Task instructions: Read the listing and extract each line that includes the word "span".

Input data Block Start

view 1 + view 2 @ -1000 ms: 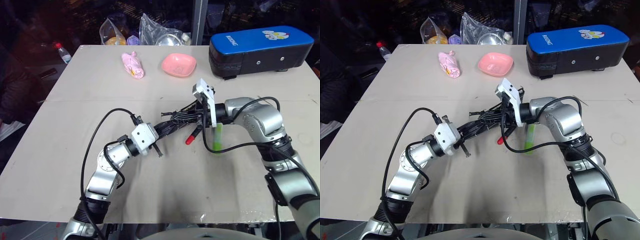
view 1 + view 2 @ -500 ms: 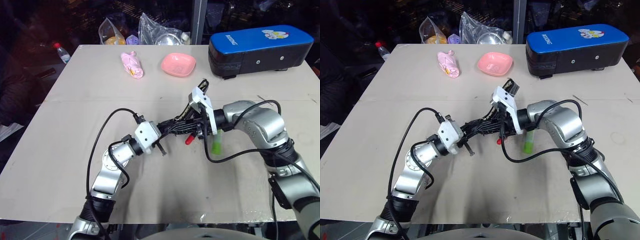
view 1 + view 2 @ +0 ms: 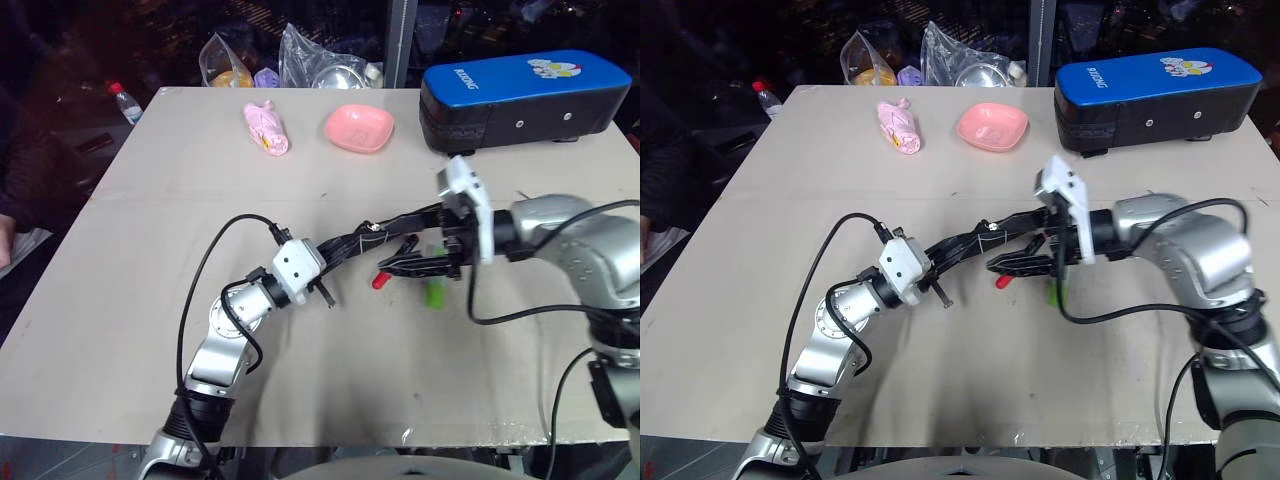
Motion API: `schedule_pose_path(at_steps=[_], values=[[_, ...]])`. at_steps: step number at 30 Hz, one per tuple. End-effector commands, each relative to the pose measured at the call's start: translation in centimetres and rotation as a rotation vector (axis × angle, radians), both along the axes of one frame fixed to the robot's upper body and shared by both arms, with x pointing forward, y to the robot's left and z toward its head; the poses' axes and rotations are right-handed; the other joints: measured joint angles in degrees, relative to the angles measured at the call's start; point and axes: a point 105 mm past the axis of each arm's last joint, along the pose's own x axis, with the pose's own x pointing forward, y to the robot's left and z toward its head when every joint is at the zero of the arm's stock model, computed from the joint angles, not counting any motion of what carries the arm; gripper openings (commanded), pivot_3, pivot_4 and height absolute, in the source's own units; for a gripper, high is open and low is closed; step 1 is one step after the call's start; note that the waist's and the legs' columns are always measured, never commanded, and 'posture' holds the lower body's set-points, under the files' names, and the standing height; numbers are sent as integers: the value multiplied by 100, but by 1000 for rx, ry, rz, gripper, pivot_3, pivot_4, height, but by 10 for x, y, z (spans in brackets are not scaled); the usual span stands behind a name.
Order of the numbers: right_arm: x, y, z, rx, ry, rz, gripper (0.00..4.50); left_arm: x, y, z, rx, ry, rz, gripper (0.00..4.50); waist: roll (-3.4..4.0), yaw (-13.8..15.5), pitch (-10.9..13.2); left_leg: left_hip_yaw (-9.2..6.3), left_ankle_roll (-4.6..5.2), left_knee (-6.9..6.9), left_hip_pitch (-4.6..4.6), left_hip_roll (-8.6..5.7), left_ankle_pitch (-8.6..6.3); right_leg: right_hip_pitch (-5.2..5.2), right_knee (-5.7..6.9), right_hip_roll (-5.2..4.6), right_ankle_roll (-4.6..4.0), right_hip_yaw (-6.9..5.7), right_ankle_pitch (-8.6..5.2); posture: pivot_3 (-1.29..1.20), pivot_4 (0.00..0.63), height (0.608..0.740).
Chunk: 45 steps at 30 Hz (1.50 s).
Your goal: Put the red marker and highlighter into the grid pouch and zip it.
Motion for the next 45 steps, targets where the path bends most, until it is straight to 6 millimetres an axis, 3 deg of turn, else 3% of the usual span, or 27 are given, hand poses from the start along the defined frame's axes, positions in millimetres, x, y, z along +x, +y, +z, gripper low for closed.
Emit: schedule_pose_path(at_steps=[1, 7, 8, 19, 21, 26, 30, 36, 37, 45], values=[[11, -12, 12, 39, -34, -100, 2960, 0, 3, 11, -2, -54, 12, 0, 0, -1, 0, 0, 0, 1, 0, 1, 0, 0, 0, 0, -2, -1, 1, 0, 150, 726], [33, -16, -2, 23, 3, -238, 309, -1, 1, 10, 6, -55, 0, 0, 0, 7, 0, 1, 0, 6, -6, -2, 0, 0, 0, 0, -2, -2, 2, 0, 150, 726], [36, -16, -5, 17, 6, -253, 64, -1, 1, 10, 6, -55, -1, 0, 0, 8, 0, 1, 1, 6, -6, -3, 0, 0, 0, 1, -2, -2, 2, 0, 150, 726], [59, -15, -40, -134, 31, -357, 64, -1, 0, 8, 4, -56, -4, 0, 0, -8, 0, 1, 1, 8, -6, -3, 1, 0, 0, 22, -2, -2, 2, 0, 150, 726], [61, -4, -41, -181, -41, -326, 64, -1, 0, 8, 5, -57, -6, 0, 0, -15, 0, 2, 1, 8, -4, -1, 1, 0, 2, 26, -2, 0, 2, 0, 150, 726], [61, 32, -38, -307, -415, -145, 64, 1, 1, 9, 2, -63, -1, 0, 1, -17, 0, 2, 0, 9, -4, -1, 1, -1, 2, 31, -1, -1, 2, 0, 150, 726], [52, 47, -41, -407, -573, 18, 1362, 3, 3, 11, -4, -67, 13, 0, 0, -4, 0, 1, -2, 12, -4, -2, 2, 0, 2, 35, 0, -2, 3, 0, 150, 726], [46, 57, -37, -426, -676, 116, 4287, 5, 6, 10, -14, -66, 35, 0, 0, -4, 0, -1, -3, 16, -5, -2, 3, 1, 3, 37, 0, -1, 3, 0, 150, 726], [47, 56, -39, -445, -691, 125, 4489, 6, 7, 11, -17, -66, 38, 0, 0, -4, 0, -1, -4, 16, -3, -2, 3, 1, 5, 37, 0, 0, 3, 0, 150, 726], [58, 51, -39, -478, -766, 98, 4489, 10, 11, 13, -45, -63, 62, 0, 0, -4, 0, 0, -23, 16, -3, -1, 15, 0, 7, 38, 0, 1, 4, 0, 150, 726]])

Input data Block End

Response box:
Motion API: `schedule_pose_path(at_steps=[_], values=[[_, ...]])`. at_steps: step number at 30 Hz, one per tuple. End-effector commands, each relative to the pose measured at the call's start: translation in centimetres and rotation as a rotation vector (axis × angle, radians), both along the axes of one frame fixed to the robot's upper body and shared by both arms, with x pointing forward, y to the robot's left and z toward its head; the poses' axes and rotations are right-handed; the other joints: measured joint angles in degrees, relative to the angles measured at the call's start; point and axes: a point 105 mm past the axis of each arm's last joint, along the pose's own x axis, with the pose's own x pointing forward, y to the robot's left and z toward its head when every joint is at the zero of the arm's stock model, computed from the joint angles, not counting any motion of what carries the arm; gripper openings (commanded), pivot_3, pivot_4 and height absolute, in the source's own units; for a gripper, high is open and low is closed; step 1 is one step after the call's start; note that the waist's and the legs' columns are always measured, never commanded, and 'posture' holds the lower body's set-points, under the files' names, and the standing height; numbers are sent as integers: the value multiplied by 100, but by 1000 for rx, ry, rz, gripper, pivot_3, pivot_4, height, but by 10 for x, y, z (spans in brackets are not scaled); the usual span stands behind a name.
Motion for the next 45 steps, targets where the path bends most, until it is straight to 6 millimetres an axis, 3 deg of turn, else 3% of the usual span, or 27 are given, hand poses from the start along the defined frame's axes, positions in millimetres, x, y, z along +x, +y, +z, gripper low for closed.

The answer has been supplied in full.